## [Aim of the exercise]
Your task is to give the listing below back word for word, pictures excluded.
-=-=-
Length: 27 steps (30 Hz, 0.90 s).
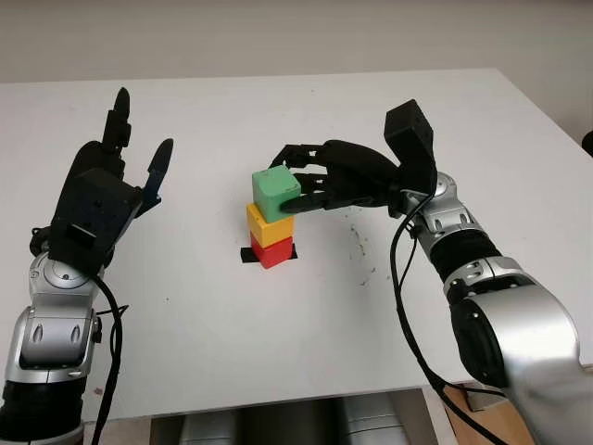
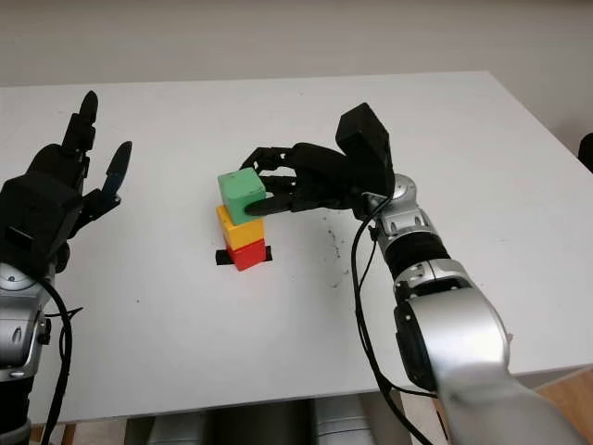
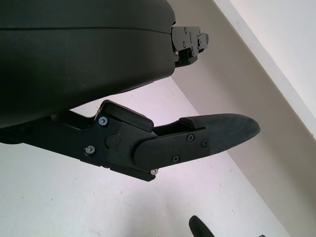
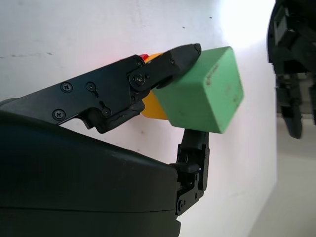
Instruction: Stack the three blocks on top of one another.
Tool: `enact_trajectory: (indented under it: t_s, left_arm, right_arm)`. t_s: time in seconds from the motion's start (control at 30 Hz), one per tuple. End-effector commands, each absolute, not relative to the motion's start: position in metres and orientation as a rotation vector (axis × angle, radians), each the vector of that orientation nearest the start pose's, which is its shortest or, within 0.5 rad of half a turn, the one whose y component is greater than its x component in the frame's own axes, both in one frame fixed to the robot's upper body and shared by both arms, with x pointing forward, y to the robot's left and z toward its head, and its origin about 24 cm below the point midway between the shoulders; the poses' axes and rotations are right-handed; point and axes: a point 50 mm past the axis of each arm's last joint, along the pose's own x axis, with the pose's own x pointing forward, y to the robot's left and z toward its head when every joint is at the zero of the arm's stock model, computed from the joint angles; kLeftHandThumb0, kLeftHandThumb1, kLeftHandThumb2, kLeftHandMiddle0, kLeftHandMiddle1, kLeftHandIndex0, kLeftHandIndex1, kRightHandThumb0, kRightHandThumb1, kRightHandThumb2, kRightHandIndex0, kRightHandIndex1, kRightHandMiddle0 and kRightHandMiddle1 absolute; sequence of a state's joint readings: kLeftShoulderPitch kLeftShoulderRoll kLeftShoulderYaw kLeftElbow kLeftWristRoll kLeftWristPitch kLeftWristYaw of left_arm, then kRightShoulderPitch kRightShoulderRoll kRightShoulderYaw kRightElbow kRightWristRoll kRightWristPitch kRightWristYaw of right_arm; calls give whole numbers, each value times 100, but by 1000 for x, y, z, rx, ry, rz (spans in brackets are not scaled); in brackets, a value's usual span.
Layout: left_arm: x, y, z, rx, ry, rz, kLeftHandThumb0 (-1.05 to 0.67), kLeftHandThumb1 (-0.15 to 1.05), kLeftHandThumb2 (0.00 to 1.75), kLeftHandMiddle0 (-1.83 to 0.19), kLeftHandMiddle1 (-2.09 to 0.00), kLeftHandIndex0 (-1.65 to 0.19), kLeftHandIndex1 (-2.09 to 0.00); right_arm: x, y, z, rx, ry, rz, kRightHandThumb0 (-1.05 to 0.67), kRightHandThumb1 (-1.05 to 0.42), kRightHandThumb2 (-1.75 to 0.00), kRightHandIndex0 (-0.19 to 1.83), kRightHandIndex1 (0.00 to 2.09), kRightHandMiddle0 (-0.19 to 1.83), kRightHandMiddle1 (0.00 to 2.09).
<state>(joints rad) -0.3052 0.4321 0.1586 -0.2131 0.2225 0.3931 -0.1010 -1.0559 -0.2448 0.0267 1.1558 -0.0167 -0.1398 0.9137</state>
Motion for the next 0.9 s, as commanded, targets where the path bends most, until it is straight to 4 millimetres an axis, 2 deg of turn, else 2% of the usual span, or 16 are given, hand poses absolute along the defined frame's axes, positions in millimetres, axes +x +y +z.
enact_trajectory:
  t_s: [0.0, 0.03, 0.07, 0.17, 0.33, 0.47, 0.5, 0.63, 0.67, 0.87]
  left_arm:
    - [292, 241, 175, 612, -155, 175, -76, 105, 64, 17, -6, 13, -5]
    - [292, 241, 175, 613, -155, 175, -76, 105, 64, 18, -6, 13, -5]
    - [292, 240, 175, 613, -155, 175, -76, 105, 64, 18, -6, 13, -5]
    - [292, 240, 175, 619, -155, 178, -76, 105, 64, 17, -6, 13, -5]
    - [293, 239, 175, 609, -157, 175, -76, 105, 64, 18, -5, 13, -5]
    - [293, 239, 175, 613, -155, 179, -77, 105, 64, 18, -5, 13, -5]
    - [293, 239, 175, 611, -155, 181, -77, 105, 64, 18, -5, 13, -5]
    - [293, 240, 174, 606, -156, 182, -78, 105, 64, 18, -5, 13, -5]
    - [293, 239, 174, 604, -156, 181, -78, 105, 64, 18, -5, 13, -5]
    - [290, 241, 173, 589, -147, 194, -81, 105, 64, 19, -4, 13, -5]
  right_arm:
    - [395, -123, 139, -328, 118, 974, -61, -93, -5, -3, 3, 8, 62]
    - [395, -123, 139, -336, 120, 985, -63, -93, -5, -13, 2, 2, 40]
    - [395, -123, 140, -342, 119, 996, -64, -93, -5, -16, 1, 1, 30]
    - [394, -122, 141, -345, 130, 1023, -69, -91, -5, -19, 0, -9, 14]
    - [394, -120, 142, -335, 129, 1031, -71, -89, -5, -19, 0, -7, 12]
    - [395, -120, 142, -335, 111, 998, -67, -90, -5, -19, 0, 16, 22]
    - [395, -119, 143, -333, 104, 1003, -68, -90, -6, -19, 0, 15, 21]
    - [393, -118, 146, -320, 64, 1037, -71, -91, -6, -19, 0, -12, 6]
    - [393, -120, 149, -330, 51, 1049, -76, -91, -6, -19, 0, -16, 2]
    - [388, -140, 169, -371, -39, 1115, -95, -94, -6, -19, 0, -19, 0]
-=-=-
## [Answer section]
Length: 27 steps (30 Hz, 0.90 s).
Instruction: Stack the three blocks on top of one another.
Tool: `enact_trajectory: (indented under it: t_s, left_arm, right_arm)`. t_s: time in seconds from the motion's start (control at 30 Hz), one per tuple. End-effector commands, each absolute, not relative to the motion's start: position in metres and orientation as a rotation vector (axis × angle, radians), each the vector of that orientation nearest the start pose's, which is its shortest or, within 0.5 rad of half a turn, the one whose y component is greater than its x component in the frame's own axes, both in one frame fixed to the robot's upper body and shared by both arms, with x pointing forward, y to the robot's left and z toward its head, and its origin about 24 cm below the point midway between the shoulders; the poses' axes and rotations are right-handed; point and axes: a point 50 mm past the axis of each arm's last joint, along the pose's own x axis, with the pose's own x pointing forward, y to the robot's left and z toward its head when every joint is at the zero of the arm's stock model, computed from the joint angles; kLeftHandThumb0, kLeftHandThumb1, kLeftHandThumb2, kLeftHandMiddle0, kLeftHandMiddle1, kLeftHandIndex0, kLeftHandIndex1, kRightHandThumb0, kRightHandThumb1, kRightHandThumb2, kRightHandIndex0, kRightHandIndex1, kRightHandMiddle0 and kRightHandMiddle1 absolute; sequence of a state's joint readings: kLeftShoulderPitch kLeftShoulderRoll kLeftShoulderYaw kLeftElbow kLeftWristRoll kLeftWristPitch kLeftWristYaw of left_arm, then kRightShoulderPitch kRightShoulderRoll kRightShoulderYaw kRightElbow kRightWristRoll kRightWristPitch kRightWristYaw of right_arm; calls give whole numbers, each value times 100, but by 1000 for x, y, z, rx, ry, rz (spans in brackets are not scaled); in brackets, a value's usual span.
Layout: left_arm: x, y, z, rx, ry, rz, kLeftHandThumb0 (-1.05 to 0.67), kLeftHandThumb1 (-0.15 to 1.05), kLeftHandThumb2 (0.00 to 1.75), kLeftHandMiddle0 (-1.83 to 0.19), kLeftHandMiddle1 (-2.09 to 0.00), kLeftHandIndex0 (-1.65 to 0.19), kLeftHandIndex1 (-2.09 to 0.00); right_arm: x, y, z, rx, ry, rz, kRightHandThumb0 (-1.05 to 0.67), kRightHandThumb1 (-1.05 to 0.42), kRightHandThumb2 (-1.75 to 0.00), kRightHandIndex0 (-0.19 to 1.83), kRightHandIndex1 (0.00 to 2.09), kRightHandMiddle0 (-0.19 to 1.83), kRightHandMiddle1 (0.00 to 2.09).
<state>(joints rad) -0.3052 0.4321 0.1586 -0.2131 0.2225 0.3931 -0.1010 -1.0559 -0.2448 0.0267 1.1558 -0.0167 -0.1398 0.9137</state>
Motion for the next 0.9 s, as commanded, targets where the path bends most, until it is straight to 4 millimetres an axis, 2 deg of turn, else 2% of the usual span, or 16 are given, hand poses absolute along the defined frame's axes, positions in millimetres, axes +x +y +z.
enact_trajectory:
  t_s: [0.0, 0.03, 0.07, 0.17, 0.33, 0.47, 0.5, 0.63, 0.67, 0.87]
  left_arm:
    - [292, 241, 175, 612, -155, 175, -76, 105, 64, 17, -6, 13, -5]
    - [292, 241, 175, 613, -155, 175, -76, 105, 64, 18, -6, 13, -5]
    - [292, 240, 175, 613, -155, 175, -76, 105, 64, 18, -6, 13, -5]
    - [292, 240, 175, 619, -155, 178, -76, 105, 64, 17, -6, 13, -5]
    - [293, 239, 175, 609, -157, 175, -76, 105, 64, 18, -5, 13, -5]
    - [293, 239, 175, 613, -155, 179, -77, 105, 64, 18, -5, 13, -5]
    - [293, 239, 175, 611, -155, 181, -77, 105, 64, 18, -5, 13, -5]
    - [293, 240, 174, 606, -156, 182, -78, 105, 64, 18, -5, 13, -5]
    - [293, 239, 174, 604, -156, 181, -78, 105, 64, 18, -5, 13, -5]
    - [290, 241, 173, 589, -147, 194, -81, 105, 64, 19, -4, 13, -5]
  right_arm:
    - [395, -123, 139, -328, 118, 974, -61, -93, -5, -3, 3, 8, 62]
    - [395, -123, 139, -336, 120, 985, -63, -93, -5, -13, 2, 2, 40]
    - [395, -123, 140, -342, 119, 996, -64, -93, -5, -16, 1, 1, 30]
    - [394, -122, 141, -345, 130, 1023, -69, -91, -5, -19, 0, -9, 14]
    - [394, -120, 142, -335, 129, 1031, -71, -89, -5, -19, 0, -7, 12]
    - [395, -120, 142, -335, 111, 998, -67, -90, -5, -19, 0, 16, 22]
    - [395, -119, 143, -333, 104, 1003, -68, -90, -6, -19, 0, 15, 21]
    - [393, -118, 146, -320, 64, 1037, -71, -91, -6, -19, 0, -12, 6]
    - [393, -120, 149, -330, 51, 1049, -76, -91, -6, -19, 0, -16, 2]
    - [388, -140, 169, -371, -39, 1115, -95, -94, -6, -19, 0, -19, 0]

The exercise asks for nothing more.